Figure 1-11 shows four steps. the first two occur on Larry, and therefore the last two occur on Router R1, as follows:
Step 1. Larry encapsulates the IP packet between an Ethernet header and Ethernet trailer, creating an Ethernet frame.
Step 2. Larry physically transmits the bits of this Ethernet frame, using electricity flowing over the Ethernet cabling.
Step 3. Router R1 physically receives the electrical signal over a cable, and re-creates an equivalent bits by interpreting the meaning of the electrical signals.
Step 4. Router R1 de-encapsulates the IP packet from the Ethernet frame by removing and discarding the Ethernet header and trailer.
By the end of this process, the link-layer processes on Larry and R1 have worked together to deliver the packet from Larry to Router R1.
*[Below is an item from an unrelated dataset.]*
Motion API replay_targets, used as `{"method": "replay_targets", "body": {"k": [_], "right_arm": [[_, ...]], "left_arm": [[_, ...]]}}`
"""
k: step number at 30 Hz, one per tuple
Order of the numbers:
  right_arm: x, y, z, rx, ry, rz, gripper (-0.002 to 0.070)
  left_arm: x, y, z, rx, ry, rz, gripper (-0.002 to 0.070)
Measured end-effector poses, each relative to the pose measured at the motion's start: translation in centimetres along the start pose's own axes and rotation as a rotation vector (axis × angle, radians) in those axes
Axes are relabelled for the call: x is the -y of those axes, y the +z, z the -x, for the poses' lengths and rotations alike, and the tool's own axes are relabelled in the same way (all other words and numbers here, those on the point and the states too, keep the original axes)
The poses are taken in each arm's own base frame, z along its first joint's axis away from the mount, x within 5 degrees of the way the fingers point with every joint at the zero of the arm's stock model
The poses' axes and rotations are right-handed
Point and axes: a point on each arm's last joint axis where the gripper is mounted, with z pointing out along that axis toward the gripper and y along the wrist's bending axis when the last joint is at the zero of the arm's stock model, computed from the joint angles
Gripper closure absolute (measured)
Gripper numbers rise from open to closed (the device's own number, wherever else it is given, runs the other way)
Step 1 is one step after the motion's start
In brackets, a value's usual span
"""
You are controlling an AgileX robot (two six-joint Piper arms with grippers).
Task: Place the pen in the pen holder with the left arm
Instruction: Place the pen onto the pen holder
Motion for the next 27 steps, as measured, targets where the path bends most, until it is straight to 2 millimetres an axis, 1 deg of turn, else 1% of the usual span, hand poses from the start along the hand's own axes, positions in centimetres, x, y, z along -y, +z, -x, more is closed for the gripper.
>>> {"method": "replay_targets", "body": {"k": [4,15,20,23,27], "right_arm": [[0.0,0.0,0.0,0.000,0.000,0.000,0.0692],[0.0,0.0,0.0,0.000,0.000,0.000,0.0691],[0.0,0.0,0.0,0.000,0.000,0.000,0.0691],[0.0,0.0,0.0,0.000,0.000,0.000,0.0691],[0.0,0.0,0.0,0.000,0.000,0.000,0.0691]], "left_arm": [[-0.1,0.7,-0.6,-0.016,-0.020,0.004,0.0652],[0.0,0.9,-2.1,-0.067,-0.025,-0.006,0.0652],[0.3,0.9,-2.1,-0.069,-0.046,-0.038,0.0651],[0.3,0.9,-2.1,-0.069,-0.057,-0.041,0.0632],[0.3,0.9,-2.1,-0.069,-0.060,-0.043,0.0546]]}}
The link layer includes a large number of protocols and standards. for instance , the link layer includes all the variations of Ethernet protocols, along side several other LAN standards that were more popular in decades past. The link layer includes wide-area network (WAN) standards for various physical media, which differ significantly compared to LAN standards due to the longer distances involved in transmitting the data. This layer also includes the popular WAN standards that add headers and trailers as shown generally in Figure 1-11—protocols such as the Point-to-Point Protocol (PPP) and Frame Relay. Chapter 2, “Fundamentals of Ethernet LANs,” and Chapter 3, “Fundamentals of WANs,” further develop these topics for LANs and WANs, respectively.
In short, the TCP/IP link layer includes two distinct functions: functions related to the physical transmission of the data, plus the protocols and rules that control the use of the physical media. The five-layer TCP/IP model simply splits out the link layer into two layers (data link and physical) to match this logic.
Questions related to this topic
- What are the protocols used in TCP IP?
- What are the five layers of TCP IP protocol suite?
- What are the five layers of Internet protocol stack?
- What happens in each layer of the TCP IP protocol stack?